Thursday, January 26, 2017

Checking In With Mom




My eighty-nine year-old mother’s Parkinson’s is progressing.  “My mind is great,” she said yesterday on my visit, “but the body…well, not so good.”

“It’s definitely more pronounced lately. Mostly, it’s her balance,” Rosalind, my favorite nurse on her skilled nursing floor at The Jewish Home, told me. “But, we are trying new things and adjusting her meds.”

Rosalind had come into Mom’s room to check on her and have a chat with me. She rubbed Mom’s arm. “We love her.”

“Even when she tries to get up by herself and presses the call button fifty times a day?” I laughed.

My mother reached for her lipstick and the mirror on her little table.  “You dirty bird,” she said to me. “Don’t start in with that.”

The nurse gave me a wink and a knowing smile and left to tend to the resident across the hall.

As usual, Mom’s television was on in the background.  Trump’s speech the day before at CIA Headquarters was being rebroadcast.

“So, Mom, how are you feeling about our new President?”

“It’s a shame that he blew all the people off who really cared about something.”

“You mean the Women’s March yesterday?” I asked.

She looked up from the mirror. “Yeah, he got ‘em all wound up, then didn’t listen to them.”

Mom went back to applying her lipstick with a shaky hand.

“How about Melania?”I asked.

“Too skinny.

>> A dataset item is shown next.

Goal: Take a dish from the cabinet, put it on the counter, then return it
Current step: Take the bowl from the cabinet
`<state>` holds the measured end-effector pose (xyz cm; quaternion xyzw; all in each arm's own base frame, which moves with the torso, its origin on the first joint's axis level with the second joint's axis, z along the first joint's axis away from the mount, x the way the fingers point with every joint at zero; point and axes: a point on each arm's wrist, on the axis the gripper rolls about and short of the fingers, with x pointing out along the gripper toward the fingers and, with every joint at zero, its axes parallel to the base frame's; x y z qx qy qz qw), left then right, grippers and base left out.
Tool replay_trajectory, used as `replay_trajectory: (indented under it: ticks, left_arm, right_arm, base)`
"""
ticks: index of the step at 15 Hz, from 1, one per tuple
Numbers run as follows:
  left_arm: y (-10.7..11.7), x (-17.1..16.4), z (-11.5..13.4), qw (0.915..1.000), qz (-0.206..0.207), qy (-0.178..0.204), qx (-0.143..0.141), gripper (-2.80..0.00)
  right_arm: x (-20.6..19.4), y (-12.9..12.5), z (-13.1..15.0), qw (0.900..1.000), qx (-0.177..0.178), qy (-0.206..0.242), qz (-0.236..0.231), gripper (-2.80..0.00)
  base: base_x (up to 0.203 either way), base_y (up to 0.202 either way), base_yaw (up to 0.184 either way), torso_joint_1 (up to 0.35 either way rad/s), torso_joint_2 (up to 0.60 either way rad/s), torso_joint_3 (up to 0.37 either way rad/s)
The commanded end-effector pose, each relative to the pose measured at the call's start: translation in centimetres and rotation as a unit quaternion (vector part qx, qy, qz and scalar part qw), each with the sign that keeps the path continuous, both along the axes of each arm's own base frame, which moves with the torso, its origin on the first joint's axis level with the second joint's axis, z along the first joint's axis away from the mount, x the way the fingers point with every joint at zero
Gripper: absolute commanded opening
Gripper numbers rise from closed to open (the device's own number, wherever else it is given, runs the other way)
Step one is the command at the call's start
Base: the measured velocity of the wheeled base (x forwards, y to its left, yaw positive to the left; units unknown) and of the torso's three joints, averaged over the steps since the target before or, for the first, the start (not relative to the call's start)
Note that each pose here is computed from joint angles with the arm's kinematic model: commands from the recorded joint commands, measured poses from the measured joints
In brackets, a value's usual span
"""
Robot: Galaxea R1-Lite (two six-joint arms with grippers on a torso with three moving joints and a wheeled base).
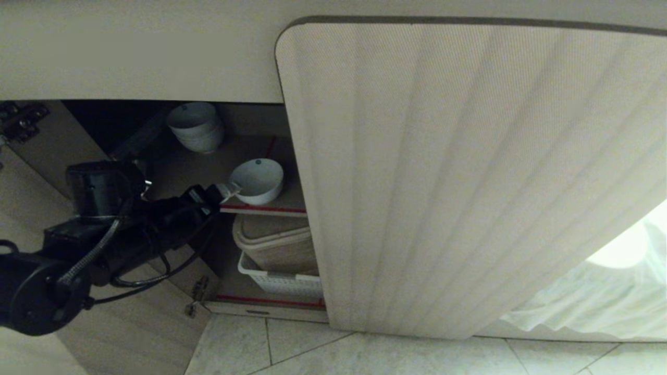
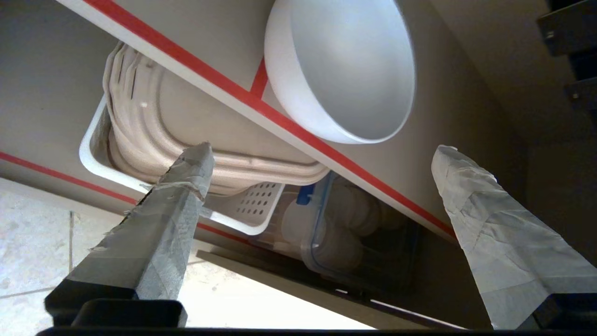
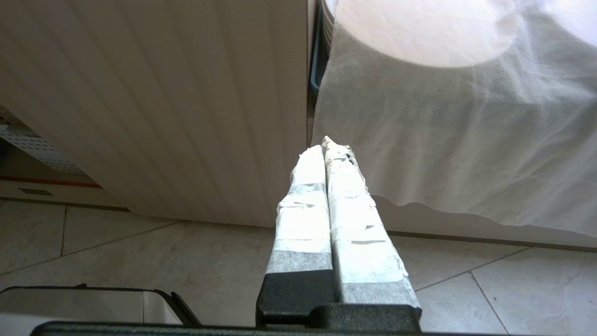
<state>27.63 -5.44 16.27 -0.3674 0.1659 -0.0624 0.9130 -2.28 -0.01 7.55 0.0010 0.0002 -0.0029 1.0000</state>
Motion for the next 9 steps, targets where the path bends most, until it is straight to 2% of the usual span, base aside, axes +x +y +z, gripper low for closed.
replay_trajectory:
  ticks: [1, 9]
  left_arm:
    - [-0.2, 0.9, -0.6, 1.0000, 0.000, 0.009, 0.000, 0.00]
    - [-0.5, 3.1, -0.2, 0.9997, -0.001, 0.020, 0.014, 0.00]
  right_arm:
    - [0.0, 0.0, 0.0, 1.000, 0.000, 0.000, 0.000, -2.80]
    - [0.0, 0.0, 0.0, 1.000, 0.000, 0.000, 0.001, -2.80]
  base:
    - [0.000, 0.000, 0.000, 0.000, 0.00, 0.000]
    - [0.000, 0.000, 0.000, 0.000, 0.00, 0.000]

Great inaugural dress, but too skinny. And, Trump’s big on Nepotism. ‘Gotta have his tribe around.”

“I felt for Hillary to be there and watch this whole thing,” I said. “Must have been hard.”

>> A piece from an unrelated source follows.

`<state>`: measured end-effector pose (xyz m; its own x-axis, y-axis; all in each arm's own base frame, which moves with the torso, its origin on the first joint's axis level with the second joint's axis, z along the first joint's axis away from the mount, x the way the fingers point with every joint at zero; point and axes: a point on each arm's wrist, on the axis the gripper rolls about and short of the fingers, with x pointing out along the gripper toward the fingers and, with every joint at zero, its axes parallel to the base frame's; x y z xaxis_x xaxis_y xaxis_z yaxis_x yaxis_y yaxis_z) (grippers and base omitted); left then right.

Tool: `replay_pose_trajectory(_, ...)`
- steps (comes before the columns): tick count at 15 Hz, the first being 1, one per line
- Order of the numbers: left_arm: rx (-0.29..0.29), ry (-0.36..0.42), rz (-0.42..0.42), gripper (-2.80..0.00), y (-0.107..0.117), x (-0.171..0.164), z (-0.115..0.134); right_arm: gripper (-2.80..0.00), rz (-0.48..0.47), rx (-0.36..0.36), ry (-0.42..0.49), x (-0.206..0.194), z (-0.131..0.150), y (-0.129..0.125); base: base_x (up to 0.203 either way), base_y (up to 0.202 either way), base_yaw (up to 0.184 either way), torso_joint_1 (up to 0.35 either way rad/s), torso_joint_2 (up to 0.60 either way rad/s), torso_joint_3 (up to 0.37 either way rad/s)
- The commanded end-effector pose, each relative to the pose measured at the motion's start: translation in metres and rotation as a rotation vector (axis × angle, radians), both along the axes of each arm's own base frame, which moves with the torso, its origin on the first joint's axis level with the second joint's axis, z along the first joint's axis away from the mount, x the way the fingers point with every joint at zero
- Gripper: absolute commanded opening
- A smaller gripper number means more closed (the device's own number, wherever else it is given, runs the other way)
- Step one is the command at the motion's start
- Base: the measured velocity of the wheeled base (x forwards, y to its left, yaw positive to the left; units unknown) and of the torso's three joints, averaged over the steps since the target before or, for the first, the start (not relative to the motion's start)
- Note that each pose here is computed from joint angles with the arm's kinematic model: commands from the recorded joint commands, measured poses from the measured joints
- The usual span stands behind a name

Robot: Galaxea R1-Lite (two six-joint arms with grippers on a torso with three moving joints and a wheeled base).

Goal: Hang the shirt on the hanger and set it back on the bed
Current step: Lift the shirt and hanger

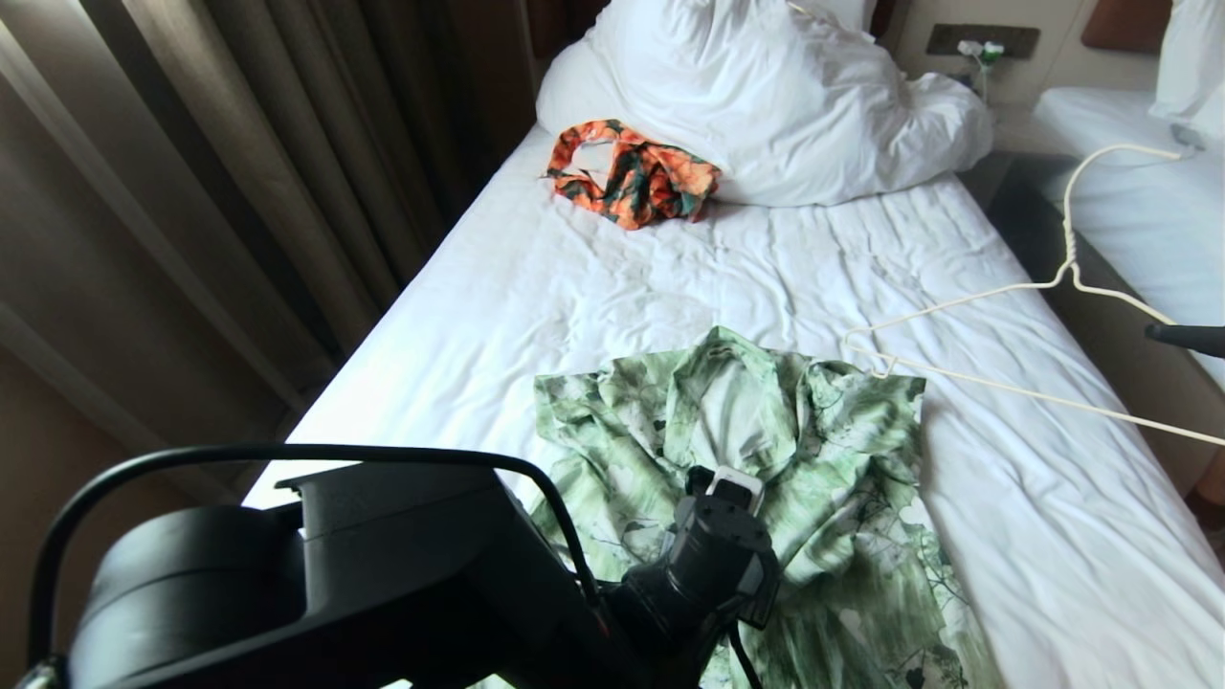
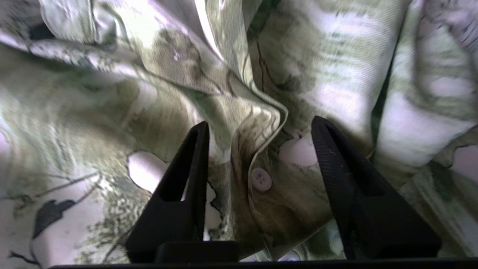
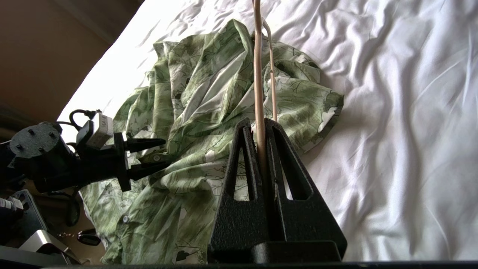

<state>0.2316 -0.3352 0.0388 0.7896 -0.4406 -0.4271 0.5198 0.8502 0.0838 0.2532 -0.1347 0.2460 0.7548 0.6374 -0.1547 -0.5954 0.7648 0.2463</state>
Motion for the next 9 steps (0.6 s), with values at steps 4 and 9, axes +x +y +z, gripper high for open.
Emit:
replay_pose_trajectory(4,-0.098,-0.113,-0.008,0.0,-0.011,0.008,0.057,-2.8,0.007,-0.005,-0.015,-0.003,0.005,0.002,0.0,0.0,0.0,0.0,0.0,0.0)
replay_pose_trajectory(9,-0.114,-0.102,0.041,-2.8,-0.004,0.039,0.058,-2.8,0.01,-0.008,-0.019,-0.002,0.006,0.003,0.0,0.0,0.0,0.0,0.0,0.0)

“I know,” Mom replied. “She killed herself through the whole campaign. It’s a man’s world, though. Sorry about that but it is.”

“You saw yesterday’s marches,” I said. “Strength in numbers, Mom.”

“Maybe.” She paused. “I’m just fascinated with it all.”

“What’s your thought about that Kellyanne Conway?”

Mom looked up at the television. “Which one is she, again?”

“You know, Trump’s campaign manager. Now, Counselor to the President.”

“The gaudy blonde? Is she married?”

Just then, my eyes went to the balloon that was hovering near the ceiling. “Where’s that from?”

“Oh, we had a circus-theme party yesterday.”

“Really? Did you have fun?”

“I had a ball even though I was stuck in this wheelchair and couldn’t dance, but I tapped my feet to the music. They closed with Hava Nagila in a circle. I loved that.”

“If only I could dance again,” she sighed, trying to cap her lipstick. Then, added: “You just learn to do something else.”

“Do you miss the booze? I mean, Mom, you loved parties with the wine.”

“Not really. It’s a waste of time now. I’ve got this new thing – pink lemonade. I drank that with the potato chips and the colored M&M’s at the party.”

I sat looking at her, waiting for more that I knew was coming.

She finally got the cap on the lipstick. “Make lemonade out of a lemon. That’s what I say.”

We looked back at President Trump on the TV.


“There’s no grey area with that one,” Mom said. “He’ll either sink or swim.”